Output nothing but the lines from the line with "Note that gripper" through the end of the listing below, both ends included.

◆ SUPPLIED MATERIAL:

----------------------------------------

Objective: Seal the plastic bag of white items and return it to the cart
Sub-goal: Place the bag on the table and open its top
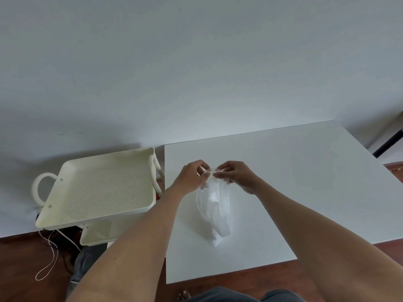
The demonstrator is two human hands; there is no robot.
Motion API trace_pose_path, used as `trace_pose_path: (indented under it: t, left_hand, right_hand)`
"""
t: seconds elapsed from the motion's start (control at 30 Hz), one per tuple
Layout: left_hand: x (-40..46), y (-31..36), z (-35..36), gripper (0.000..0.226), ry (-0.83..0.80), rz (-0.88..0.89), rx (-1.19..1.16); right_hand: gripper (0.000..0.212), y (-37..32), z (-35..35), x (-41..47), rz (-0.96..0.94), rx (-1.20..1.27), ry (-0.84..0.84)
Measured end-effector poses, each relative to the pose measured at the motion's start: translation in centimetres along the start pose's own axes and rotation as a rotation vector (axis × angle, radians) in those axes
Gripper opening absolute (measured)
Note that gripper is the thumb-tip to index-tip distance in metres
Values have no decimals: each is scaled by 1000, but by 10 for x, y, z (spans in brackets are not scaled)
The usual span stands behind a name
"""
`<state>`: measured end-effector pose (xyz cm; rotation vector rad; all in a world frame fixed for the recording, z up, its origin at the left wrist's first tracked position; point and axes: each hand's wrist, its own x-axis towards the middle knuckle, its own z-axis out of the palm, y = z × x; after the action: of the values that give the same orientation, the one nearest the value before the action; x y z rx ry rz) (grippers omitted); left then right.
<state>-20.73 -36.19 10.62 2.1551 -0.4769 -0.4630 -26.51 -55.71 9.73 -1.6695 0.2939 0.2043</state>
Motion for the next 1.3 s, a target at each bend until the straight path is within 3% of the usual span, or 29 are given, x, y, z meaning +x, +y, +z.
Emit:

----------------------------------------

◆ RESPONSE:
Note that gripper is the thumb-tip to index-tip distance in metres
Values have no decimals: each is scaled by 1000, but by 10 for x, y, z (spans in brackets are not scaled)
The usual span stands behind a name
"""
`<state>`: measured end-effector pose (xyz cm; rotation vector rad; all in a world frame fixed for the recording, z up, its origin at the left wrist's first tracked position; point and axes: each hand's wrist, its own x-axis towards the middle knuckle, its own z-axis out of the palm, y = z × x; after the action: of the values that give the same orientation, the one nearest the value before the action; x y z rx ry rz) (grippers omitted); left then right.
<state>-20.73 -36.19 10.62 2.1551 -0.4769 -0.4630 -26.51 -55.71 9.73 -1.6695 0.2939 0.2043</state>
Motion for the next 1.3 s, a target at each bend until the straight path is within 3% of the usual span, or 29 are given, x, y, z meaning +x, +y, +z.
Emit:

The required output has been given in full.